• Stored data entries
════
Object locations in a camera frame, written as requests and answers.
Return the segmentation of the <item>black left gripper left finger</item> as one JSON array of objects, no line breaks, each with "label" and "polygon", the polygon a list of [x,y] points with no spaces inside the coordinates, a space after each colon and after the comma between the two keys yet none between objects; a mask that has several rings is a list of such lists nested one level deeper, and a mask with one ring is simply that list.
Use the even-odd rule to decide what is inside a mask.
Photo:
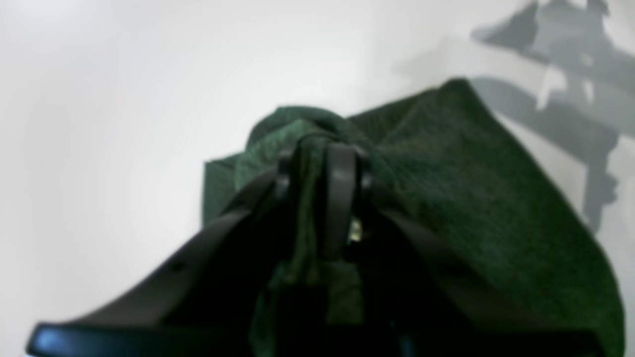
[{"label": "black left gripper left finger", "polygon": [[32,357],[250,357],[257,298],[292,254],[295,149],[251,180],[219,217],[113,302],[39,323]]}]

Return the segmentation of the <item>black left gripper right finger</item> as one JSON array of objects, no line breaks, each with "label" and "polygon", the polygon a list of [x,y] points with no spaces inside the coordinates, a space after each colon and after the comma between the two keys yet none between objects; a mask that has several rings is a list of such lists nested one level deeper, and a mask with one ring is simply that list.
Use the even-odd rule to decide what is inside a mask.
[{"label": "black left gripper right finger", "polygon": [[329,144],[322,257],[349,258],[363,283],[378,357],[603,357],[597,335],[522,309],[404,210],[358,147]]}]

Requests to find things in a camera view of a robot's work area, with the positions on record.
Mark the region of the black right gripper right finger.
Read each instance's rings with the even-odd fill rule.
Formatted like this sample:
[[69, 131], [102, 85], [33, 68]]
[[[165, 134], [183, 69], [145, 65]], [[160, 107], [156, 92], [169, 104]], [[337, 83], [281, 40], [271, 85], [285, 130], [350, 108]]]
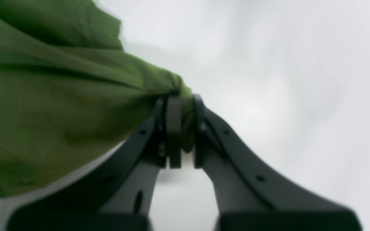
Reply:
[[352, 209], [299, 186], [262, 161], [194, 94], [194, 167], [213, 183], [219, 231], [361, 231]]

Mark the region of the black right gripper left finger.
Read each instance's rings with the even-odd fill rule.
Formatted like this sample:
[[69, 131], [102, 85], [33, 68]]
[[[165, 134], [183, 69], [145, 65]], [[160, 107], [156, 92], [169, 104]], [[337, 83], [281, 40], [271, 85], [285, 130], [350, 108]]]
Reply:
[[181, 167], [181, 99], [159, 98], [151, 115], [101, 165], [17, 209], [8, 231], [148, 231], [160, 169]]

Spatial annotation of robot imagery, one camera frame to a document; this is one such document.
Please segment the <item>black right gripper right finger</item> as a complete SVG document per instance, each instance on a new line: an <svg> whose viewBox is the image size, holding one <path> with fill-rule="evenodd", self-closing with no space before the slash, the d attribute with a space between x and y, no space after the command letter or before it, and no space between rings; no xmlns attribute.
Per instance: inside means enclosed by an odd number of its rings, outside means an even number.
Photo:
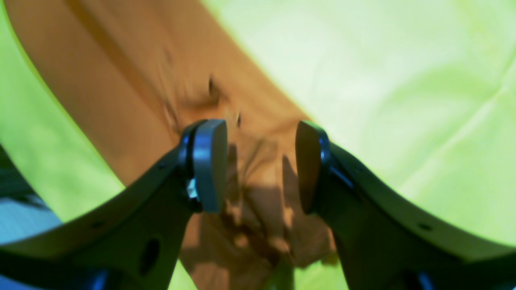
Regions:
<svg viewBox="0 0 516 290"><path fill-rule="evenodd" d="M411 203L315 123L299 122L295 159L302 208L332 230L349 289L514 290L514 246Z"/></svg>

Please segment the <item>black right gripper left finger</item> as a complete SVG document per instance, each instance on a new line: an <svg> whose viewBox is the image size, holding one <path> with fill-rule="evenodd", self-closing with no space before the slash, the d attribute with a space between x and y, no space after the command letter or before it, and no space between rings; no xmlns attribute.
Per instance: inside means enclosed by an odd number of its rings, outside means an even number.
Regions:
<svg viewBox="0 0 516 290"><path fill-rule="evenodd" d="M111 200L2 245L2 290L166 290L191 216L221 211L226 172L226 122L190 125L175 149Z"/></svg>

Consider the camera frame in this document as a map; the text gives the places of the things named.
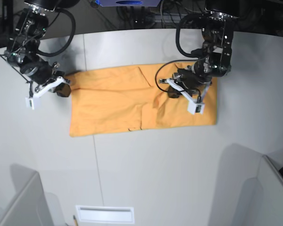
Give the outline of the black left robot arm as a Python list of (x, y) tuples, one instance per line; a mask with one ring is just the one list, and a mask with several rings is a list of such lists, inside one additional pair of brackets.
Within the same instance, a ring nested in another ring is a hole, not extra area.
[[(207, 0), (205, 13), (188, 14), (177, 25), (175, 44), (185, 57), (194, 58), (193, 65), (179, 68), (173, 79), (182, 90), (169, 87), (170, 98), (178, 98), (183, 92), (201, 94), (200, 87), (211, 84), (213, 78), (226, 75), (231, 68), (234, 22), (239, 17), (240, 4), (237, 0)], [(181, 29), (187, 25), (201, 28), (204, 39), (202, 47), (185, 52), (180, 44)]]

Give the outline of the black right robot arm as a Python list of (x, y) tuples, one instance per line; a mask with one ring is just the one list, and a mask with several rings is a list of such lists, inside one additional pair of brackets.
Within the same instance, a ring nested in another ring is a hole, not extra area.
════
• Task details
Every entry above is to be transcribed exactly, with all pictures left out.

• Answer box
Object locations in a camera frame, written as requests and answers.
Return the segmentation of the <item>black left gripper left finger</item> as one JSON array of objects, no line breaks, each with "label" and "polygon", the polygon a list of [x,y] points with no spaces inside the coordinates, a space after each colon and after the comma between the two keys yet none between objects; a mask that has several rings is a list of such lists nested one level deeper, and a mask with one ring is simply that list.
Use the even-odd rule to decide what is inside a mask.
Photo:
[{"label": "black left gripper left finger", "polygon": [[32,357],[250,357],[257,298],[292,254],[295,149],[251,180],[219,217],[113,302],[39,323]]}]

Return the segmentation of the <item>black left gripper right finger</item> as one JSON array of objects, no line breaks, each with "label" and "polygon", the polygon a list of [x,y] points with no spaces inside the coordinates, a space after each colon and after the comma between the two keys yet none between objects; a mask that has several rings is a list of such lists nested one level deeper, and a mask with one ring is simply that list.
Use the even-odd rule to decide what is inside a mask.
[{"label": "black left gripper right finger", "polygon": [[329,144],[322,257],[349,258],[363,283],[378,357],[603,357],[597,335],[522,309],[404,210],[358,147]]}]

Requests to find things in a camera view of a robot's work area, with the positions on record.
Mark the region of the black right gripper right finger.
Read each instance's rings with the even-odd fill rule.
Formatted like this sample:
[[69, 131], [102, 85], [33, 68]]
[[[165, 134], [183, 69], [145, 65]], [[160, 107], [156, 92], [169, 104]], [[337, 83], [281, 40], [271, 85], [285, 130], [350, 108]]]
Reply:
[[352, 209], [299, 186], [262, 161], [194, 94], [194, 167], [213, 183], [219, 231], [361, 231]]

Mark the region of the black right gripper left finger.
Read each instance's rings with the even-odd fill rule.
Formatted like this sample:
[[69, 131], [102, 85], [33, 68]]
[[[165, 134], [183, 69], [145, 65]], [[160, 107], [156, 92], [169, 104]], [[337, 83], [281, 40], [271, 85], [285, 130], [350, 108]]]
Reply:
[[181, 167], [181, 99], [159, 98], [151, 115], [101, 165], [17, 209], [8, 231], [148, 231], [160, 169]]

Spatial annotation of robot imagery, one camera frame to a document; this is one such document.
Please segment the <item>black right gripper right finger</item> as a complete SVG document per instance, each instance on a new line: an <svg> whose viewBox is the image size, holding one <path> with fill-rule="evenodd", self-closing with no space before the slash, the d attribute with a space between x and y, no space after the command letter or before it, and no space between rings; no xmlns attribute.
Per instance: inside means enclosed by an odd number of its rings, outside means an even number.
Photo:
Regions:
<svg viewBox="0 0 516 290"><path fill-rule="evenodd" d="M411 203L315 123L299 122L295 159L302 208L332 230L349 289L514 290L514 246Z"/></svg>

Please segment the <item>black right gripper left finger</item> as a complete SVG document per instance, each instance on a new line: an <svg> whose viewBox is the image size, holding one <path> with fill-rule="evenodd", self-closing with no space before the slash, the d attribute with a space between x and y, no space after the command letter or before it, and no space between rings; no xmlns attribute.
Per instance: inside means enclosed by an odd number of its rings, outside means an even number.
Regions:
<svg viewBox="0 0 516 290"><path fill-rule="evenodd" d="M111 200L2 245L2 290L166 290L191 216L221 211L226 172L226 122L190 125L175 149Z"/></svg>

Consider the camera frame in this document as a map; the text gives the places of the things named.
Give the outline of the black left robot arm as a Python list of (x, y) tuples, one instance per line; a mask with one ring is just the one list, and a mask with several rings is a list of such lists, inside one additional pair of brackets.
Within the same instance, a ring nested in another ring is a hole, not extra area.
[[(207, 0), (205, 13), (188, 14), (177, 25), (175, 44), (185, 57), (194, 58), (193, 65), (179, 68), (173, 79), (182, 90), (169, 87), (170, 98), (178, 98), (183, 92), (201, 94), (200, 87), (211, 84), (213, 78), (226, 75), (231, 68), (234, 22), (239, 17), (240, 4), (237, 0)], [(181, 29), (187, 25), (201, 28), (204, 39), (202, 47), (185, 52), (180, 44)]]

Give the outline of the black right robot arm as a Python list of (x, y) tuples, one instance per line; a mask with one ring is just the one list, and a mask with several rings is a list of such lists, inside one additional pair of brackets.
Within the same instance, a ring nested in another ring is a hole, not extra area.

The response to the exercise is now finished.